Copy every line of the records that includes the word "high".

Records from a data source:
= = = =
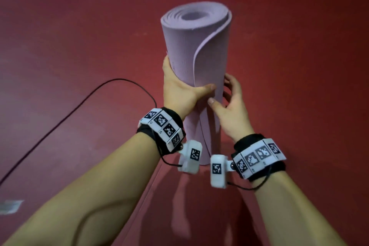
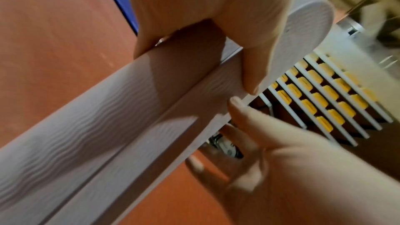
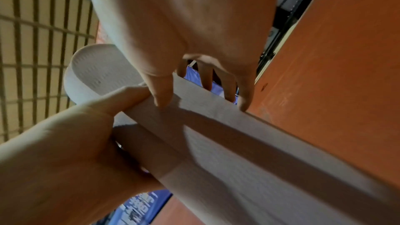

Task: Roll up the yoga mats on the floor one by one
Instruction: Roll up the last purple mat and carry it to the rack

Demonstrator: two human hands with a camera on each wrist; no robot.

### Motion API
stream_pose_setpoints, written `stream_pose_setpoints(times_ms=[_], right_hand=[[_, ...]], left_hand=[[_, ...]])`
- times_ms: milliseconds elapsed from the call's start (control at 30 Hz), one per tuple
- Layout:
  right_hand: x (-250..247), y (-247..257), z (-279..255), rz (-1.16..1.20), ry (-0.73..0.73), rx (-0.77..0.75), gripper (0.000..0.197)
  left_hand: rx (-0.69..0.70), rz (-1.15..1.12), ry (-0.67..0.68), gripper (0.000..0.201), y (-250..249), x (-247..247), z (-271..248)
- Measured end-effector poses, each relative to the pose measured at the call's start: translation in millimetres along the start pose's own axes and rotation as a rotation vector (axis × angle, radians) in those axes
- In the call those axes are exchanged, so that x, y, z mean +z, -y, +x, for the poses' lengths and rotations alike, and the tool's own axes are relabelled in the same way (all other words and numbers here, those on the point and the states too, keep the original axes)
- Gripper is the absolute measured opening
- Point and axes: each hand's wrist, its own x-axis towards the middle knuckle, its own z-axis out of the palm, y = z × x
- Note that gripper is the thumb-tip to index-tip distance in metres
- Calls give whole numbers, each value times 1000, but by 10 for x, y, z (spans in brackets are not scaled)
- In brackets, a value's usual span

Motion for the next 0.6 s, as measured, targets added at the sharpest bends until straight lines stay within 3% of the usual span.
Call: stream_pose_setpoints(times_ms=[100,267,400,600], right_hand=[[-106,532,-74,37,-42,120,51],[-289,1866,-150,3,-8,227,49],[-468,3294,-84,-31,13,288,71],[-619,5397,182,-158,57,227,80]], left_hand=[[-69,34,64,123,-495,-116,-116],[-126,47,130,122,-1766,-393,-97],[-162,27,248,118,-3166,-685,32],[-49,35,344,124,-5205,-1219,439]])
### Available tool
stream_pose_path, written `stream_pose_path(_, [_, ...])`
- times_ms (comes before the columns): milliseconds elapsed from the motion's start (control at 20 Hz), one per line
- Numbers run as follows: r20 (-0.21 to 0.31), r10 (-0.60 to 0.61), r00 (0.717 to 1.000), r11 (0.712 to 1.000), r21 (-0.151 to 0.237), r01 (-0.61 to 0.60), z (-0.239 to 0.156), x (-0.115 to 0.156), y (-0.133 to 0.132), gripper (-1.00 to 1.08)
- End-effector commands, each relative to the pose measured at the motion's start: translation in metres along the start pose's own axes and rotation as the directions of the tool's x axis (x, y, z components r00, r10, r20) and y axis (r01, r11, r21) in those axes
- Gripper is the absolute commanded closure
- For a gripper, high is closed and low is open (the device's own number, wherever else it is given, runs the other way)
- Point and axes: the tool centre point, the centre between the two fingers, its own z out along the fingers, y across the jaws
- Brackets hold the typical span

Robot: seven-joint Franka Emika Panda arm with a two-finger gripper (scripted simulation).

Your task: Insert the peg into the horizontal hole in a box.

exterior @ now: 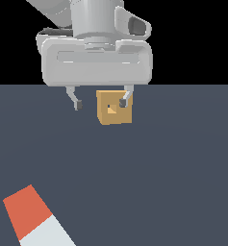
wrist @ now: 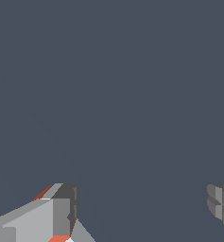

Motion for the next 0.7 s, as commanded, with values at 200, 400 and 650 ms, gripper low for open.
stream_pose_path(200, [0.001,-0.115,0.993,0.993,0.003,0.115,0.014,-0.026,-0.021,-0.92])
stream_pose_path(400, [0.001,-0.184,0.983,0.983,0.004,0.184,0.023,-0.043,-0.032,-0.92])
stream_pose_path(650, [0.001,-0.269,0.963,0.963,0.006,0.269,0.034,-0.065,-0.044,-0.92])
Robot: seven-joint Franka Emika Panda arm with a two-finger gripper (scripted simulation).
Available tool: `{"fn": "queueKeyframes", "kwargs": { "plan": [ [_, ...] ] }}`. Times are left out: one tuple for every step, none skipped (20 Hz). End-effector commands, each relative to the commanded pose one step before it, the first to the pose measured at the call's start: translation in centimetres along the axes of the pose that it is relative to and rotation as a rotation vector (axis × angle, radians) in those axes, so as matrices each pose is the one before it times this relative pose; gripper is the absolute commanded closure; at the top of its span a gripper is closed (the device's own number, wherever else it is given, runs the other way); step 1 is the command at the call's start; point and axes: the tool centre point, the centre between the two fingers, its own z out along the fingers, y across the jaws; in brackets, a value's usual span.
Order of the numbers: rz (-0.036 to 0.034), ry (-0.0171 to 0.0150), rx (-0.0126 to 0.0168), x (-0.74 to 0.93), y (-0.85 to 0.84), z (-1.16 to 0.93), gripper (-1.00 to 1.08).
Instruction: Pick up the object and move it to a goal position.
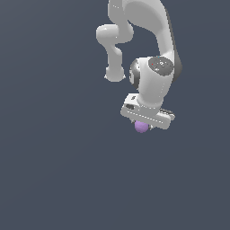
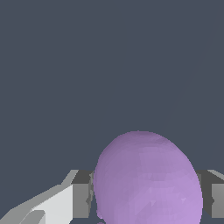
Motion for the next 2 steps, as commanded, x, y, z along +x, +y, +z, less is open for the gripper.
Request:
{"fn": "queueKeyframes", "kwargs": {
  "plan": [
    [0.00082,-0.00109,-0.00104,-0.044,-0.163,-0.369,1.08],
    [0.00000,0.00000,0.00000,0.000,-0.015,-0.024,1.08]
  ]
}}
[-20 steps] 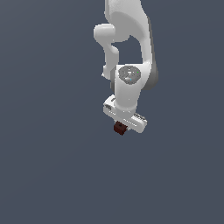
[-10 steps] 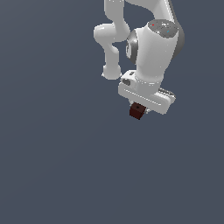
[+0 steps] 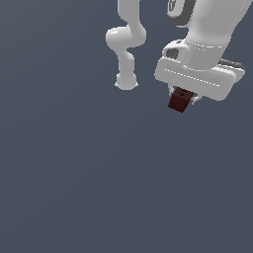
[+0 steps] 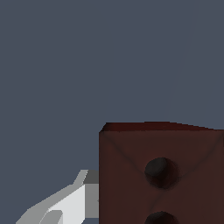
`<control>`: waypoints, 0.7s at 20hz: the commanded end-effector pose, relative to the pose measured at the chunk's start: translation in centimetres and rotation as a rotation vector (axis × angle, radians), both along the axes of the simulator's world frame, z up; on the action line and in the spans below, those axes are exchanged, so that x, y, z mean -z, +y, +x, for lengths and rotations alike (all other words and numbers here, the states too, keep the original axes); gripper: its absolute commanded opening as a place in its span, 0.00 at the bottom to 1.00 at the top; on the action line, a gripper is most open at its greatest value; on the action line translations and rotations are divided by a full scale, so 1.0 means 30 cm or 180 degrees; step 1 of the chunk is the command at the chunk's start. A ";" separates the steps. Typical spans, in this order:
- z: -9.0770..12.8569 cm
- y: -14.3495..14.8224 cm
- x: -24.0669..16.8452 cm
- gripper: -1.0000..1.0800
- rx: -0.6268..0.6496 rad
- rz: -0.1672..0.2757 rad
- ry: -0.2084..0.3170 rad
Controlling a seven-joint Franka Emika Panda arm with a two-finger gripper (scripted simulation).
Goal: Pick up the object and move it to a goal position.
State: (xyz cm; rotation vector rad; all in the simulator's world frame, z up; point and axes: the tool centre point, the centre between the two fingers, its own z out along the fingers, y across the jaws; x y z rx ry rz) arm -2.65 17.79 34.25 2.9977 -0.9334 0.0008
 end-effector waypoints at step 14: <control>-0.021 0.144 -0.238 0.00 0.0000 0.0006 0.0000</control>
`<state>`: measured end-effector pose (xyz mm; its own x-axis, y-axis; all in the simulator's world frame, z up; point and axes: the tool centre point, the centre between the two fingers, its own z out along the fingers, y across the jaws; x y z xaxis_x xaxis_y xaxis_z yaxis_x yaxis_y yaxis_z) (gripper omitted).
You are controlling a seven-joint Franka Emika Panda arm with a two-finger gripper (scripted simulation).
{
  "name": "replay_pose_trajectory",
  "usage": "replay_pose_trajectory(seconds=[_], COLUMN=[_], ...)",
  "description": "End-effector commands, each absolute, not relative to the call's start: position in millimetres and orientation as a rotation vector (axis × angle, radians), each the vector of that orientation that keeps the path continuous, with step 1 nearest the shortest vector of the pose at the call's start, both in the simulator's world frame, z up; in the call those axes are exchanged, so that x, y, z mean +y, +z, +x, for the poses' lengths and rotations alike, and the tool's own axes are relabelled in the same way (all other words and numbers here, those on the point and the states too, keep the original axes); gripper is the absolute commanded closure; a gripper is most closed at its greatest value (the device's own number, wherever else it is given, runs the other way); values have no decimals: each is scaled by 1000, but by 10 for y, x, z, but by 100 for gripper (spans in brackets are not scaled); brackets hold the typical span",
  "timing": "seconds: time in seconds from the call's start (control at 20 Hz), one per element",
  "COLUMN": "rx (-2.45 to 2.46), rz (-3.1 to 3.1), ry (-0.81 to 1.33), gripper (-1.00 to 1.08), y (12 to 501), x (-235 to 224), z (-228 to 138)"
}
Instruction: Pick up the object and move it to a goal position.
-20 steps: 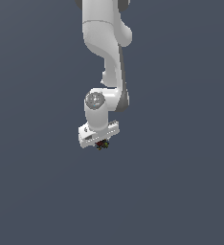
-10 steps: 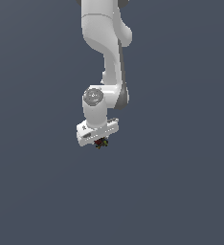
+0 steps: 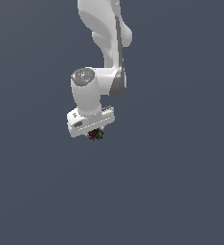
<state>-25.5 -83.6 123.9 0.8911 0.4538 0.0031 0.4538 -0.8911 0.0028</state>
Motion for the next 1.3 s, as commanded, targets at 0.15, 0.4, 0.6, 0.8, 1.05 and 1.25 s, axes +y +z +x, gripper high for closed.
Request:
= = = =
• [Response to the exercise]
- For a gripper, high is closed and low is open (the device's own number, wherever else it is given, runs the other way)
Motion for the next 1.3 s, as commanded, targets at 0.15, 0.4, 0.6, 0.8, 1.05 and 1.25 s, axes +y +z +x, gripper high for closed.

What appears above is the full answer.